Actually Jim, we had philosophical reasons for writing it this way. We think that the ideal machine would exhibit the same thermal performance off idle compared to full-tilt boogie. We think it's reasonable to write the standard in a way that allows us to examine off idle performance without flushing. It's not fair to force competitors to play on something that doesn't require specialized experience with the machine to begin with unless everyone gets lots of time on the machine. Why does art of running an inferior machine trump the art of the coffee? The machine for next year was selected partially on that basis. Currently, no manufacturer of hx machines installs flushing thermometry in its machines, so it's a moot point for now. Currently there is no good information re flushing specific machines. Are you suggesting that this get turned into more of a research project than it already is? IF a machine manufacturer doesn't like the results after the tester performed the manufacturer's flushing ritual, are there then going to be claims of "you didn't do it right"? From our perspective it's just better to do it as we wrote.

I disagree that the deck is stacked by the authors. The authors of the standard are reasonable people to do the job. I work in applied thermometry. John Sanders is head of the WBC technical standards committee. Barry Jarrett is very capable, understands instrumentation and has experience with a wide variety of machinery. Bill is a good mechanical engineer with wide experience who agreed to help work on this. From my perspective, his working for LM doesn't mean squat wrt this standard. He knows a lot about coffee machines in general. In our view, and in our experience so far, the measurement method does expose the warts of various machinery. Our work is also supported by the other members of the technical standards committee, who adopted the standard.

Your item 3 is just plain incorrect. If you perform this measurement procedure on a LM Linea you will learn that this procedure is not good barista practice on that machine as well. However, the procedure shows what the weaknesses of the Linea are, gives you a clue about what to do to compensate and also gives you good information about the ultimate capability of the Linea.

You should know that one heat exchanger machine submitted to the WBC had extremely good reproducibility over all duty cycles, when measured using this method. In fact, it had the best reproducibility of all machines submitted. It was not selected for other reasons.

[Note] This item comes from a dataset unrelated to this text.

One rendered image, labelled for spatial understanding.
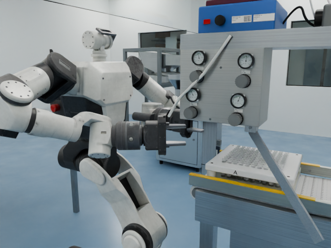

Jim, have you made some measurements of machinery using this method? If so, I'd love to see your results. If you have extensive experience with the machine, does the measurement procedure give you information about how to use the machine that reflect your experience?

-Greg

gscace wrote:Jim, have you made some measurements of machinery using this method? If so, I'd love to see your results. If you have extensive experience with the machine, does the measurement procedure give you information about how to use the machine that reflect your experience?

-Greg

Fair enough. I don't have the Scace device, but I do have Schomer baskets. I'll use those to run tests on the Tea and maybe the Peppina, if I can rig the otherwise useless single basket with a TC and microconnector that will go through the trousered PF. I'll follow your protocol first. Then I'll play manufacturer, research a bit, and follow the same protocol, substituting an equilibration flush of X seconds for the 2 seconds (just one time, e.g. 3.5 seconds, not a different one for each round -- I appreciate that this would be a pita, and also not prove much, since one cannot really start a timer at shot end, consult a table, etc etc). I don't have a logging recorder, but will take readings every 2 seconds to 0.1C resolution (I'll preprint a form so I just need to dot the number, rather than write it down, and get some practice with dry runs).

The Schomer basket is buffered compared to the Scace device, so the under temp early in the shot will be worse, and the stability later better. That means the results won't be comparable to yours. However, the alternative flushes should be comparable.

Given the construction of the Peppina, it may blow away everything you've tried so far

I'll post all the data, and various ways of describing it, and then report back here. I have a busy weekend, so this will probably happen Monday.